In 2012 GCE focused on early childhood care and education (ECCE), with the ‘Rights from the Start’ campaign. Every child has the right to education, and these rights start from birth, but every year, over 200 million children under the age of five do not receive these rights, giving them less chance to achieve their potential and end the cycle of poverty. ECCE is Goal 1 of the EFA Goals, and much is still to be achieved in this area.
The campaign asked supporters to create a ‘Big Picture’ to show what a good early childhood experience should look like, and millions of images all over the world were drawn, photographed or created by children and adults alike. Over 4000 were submitted online at the Global Action Week website, with many more sent directly to the GCE offices.

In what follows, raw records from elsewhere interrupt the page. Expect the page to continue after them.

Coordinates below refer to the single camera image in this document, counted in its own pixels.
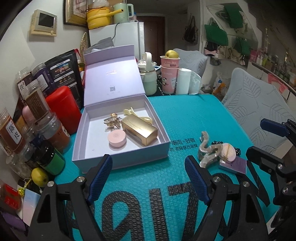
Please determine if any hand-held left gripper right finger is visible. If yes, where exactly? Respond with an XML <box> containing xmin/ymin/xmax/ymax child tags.
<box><xmin>184</xmin><ymin>155</ymin><xmax>269</xmax><ymax>241</ymax></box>

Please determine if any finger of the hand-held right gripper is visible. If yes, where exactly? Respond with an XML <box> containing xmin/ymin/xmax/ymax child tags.
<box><xmin>260</xmin><ymin>118</ymin><xmax>296</xmax><ymax>149</ymax></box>
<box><xmin>245</xmin><ymin>146</ymin><xmax>296</xmax><ymax>186</ymax></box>

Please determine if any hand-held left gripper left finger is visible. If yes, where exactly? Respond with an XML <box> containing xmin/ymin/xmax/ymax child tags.
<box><xmin>28</xmin><ymin>154</ymin><xmax>113</xmax><ymax>241</ymax></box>

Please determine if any black polka dot scrunchie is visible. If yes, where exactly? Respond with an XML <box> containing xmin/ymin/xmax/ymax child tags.
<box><xmin>211</xmin><ymin>140</ymin><xmax>242</xmax><ymax>156</ymax></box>

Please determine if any small purple box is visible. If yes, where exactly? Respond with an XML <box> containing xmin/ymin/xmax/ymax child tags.
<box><xmin>217</xmin><ymin>158</ymin><xmax>247</xmax><ymax>175</ymax></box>

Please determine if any plain pink round tin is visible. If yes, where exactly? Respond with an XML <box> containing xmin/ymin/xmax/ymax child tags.
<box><xmin>108</xmin><ymin>130</ymin><xmax>127</xmax><ymax>148</ymax></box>

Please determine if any gold star hair clip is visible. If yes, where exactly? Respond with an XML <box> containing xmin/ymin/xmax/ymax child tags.
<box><xmin>103</xmin><ymin>113</ymin><xmax>122</xmax><ymax>129</ymax></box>

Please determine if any gold rectangular box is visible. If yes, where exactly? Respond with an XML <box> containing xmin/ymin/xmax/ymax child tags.
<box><xmin>121</xmin><ymin>115</ymin><xmax>159</xmax><ymax>146</ymax></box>

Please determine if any pale yellow hair claw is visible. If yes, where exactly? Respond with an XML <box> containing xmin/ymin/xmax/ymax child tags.
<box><xmin>123</xmin><ymin>107</ymin><xmax>153</xmax><ymax>124</ymax></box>

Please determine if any lavender gift box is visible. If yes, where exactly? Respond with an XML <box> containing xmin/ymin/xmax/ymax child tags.
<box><xmin>72</xmin><ymin>44</ymin><xmax>171</xmax><ymax>168</ymax></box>

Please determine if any grey leaf-pattern chair cover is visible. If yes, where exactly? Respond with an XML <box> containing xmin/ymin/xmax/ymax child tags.
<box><xmin>221</xmin><ymin>67</ymin><xmax>296</xmax><ymax>163</ymax></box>

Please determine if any pink cloth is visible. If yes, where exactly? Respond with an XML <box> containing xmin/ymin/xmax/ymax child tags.
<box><xmin>268</xmin><ymin>73</ymin><xmax>289</xmax><ymax>93</ymax></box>

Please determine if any green label dark jar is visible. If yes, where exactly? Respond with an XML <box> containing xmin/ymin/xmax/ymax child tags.
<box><xmin>37</xmin><ymin>146</ymin><xmax>65</xmax><ymax>176</ymax></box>

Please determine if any yellow-green fruit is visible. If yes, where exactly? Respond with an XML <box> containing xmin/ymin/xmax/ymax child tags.
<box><xmin>31</xmin><ymin>167</ymin><xmax>49</xmax><ymax>186</ymax></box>

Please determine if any teal bubble mat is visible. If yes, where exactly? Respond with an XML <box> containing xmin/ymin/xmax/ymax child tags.
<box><xmin>54</xmin><ymin>94</ymin><xmax>281</xmax><ymax>241</ymax></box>

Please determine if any red-brown filled jar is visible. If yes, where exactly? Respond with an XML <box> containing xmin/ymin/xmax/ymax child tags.
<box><xmin>37</xmin><ymin>112</ymin><xmax>71</xmax><ymax>154</ymax></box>

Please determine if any row of shelf bottles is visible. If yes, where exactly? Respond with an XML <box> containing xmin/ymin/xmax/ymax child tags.
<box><xmin>250</xmin><ymin>47</ymin><xmax>296</xmax><ymax>84</ymax></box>

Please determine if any orange white plastic bag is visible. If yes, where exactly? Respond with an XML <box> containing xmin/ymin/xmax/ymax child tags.
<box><xmin>213</xmin><ymin>72</ymin><xmax>229</xmax><ymax>95</ymax></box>

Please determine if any pastel card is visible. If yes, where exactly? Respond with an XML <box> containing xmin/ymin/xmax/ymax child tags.
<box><xmin>23</xmin><ymin>189</ymin><xmax>41</xmax><ymax>218</ymax></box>

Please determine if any yellow tassel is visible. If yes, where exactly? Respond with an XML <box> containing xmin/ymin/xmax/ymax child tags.
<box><xmin>18</xmin><ymin>178</ymin><xmax>33</xmax><ymax>197</ymax></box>

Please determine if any red canister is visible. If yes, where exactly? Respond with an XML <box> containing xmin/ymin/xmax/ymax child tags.
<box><xmin>45</xmin><ymin>86</ymin><xmax>82</xmax><ymax>135</ymax></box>

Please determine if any empty clear jar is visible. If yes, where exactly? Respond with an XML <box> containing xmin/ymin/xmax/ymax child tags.
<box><xmin>7</xmin><ymin>152</ymin><xmax>33</xmax><ymax>178</ymax></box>

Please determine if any green tote bag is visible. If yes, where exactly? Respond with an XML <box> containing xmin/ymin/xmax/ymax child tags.
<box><xmin>224</xmin><ymin>3</ymin><xmax>245</xmax><ymax>28</ymax></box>
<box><xmin>232</xmin><ymin>37</ymin><xmax>251</xmax><ymax>56</ymax></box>
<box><xmin>205</xmin><ymin>19</ymin><xmax>229</xmax><ymax>45</ymax></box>

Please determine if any red label jar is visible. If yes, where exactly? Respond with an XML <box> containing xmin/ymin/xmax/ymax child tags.
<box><xmin>0</xmin><ymin>179</ymin><xmax>23</xmax><ymax>215</ymax></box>

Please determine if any pink bottle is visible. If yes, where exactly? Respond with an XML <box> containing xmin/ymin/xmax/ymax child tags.
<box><xmin>22</xmin><ymin>105</ymin><xmax>37</xmax><ymax>124</ymax></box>

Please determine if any purple pouch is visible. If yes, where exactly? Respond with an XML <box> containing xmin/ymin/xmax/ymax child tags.
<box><xmin>0</xmin><ymin>212</ymin><xmax>26</xmax><ymax>232</ymax></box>

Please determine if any white paper towel roll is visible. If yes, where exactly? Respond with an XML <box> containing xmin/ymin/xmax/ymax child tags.
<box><xmin>177</xmin><ymin>68</ymin><xmax>203</xmax><ymax>95</ymax></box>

The impact of the campaign at a national level is already being seen. In the Phillippines, the national coalition has established ongoing dialogue with the Department of Education on ECCE programmes targeting marginalised, excluded and vulnerable groups through regional offfices and through the monitoring of the EFA Secretariat (composed of the Department for Education and E-Net Philippines). In Ghana, the Deputy Minister of Education pledged to ensure that the current ECCE policy is reviewed and implemented. The first step will be the development of an implementation plan. In Kenya there was an announcement for a proposed partnership to carry out advocacy on ECCE with the Parliamentary Committee on Education between UNICEF and the Elimu Yetu Coalition. In Somaliland a new government ECCE strategic document was unveiled during GAW. In Palestine, the Prime Minister attended the closing event of Global Action Week following a sustained campaign with over a million people participating nationwide.
On the global level, an exhibition of children’s drawings was created as part of the campaign, and this has so far been exhibited at the UNESCO headquarters in Paris and at the Ministry for Economic Cooperation and Development in Berlin. Thousands of images were presented to the UNESCO Director-General, Irina Bokova, by school children from the Pierre Girard School in Paris, who gave a speech asking Heads of State to “keep their promises and encourage them to improve the lives of children in need… We must help all children grow up happy, for they become better adults!”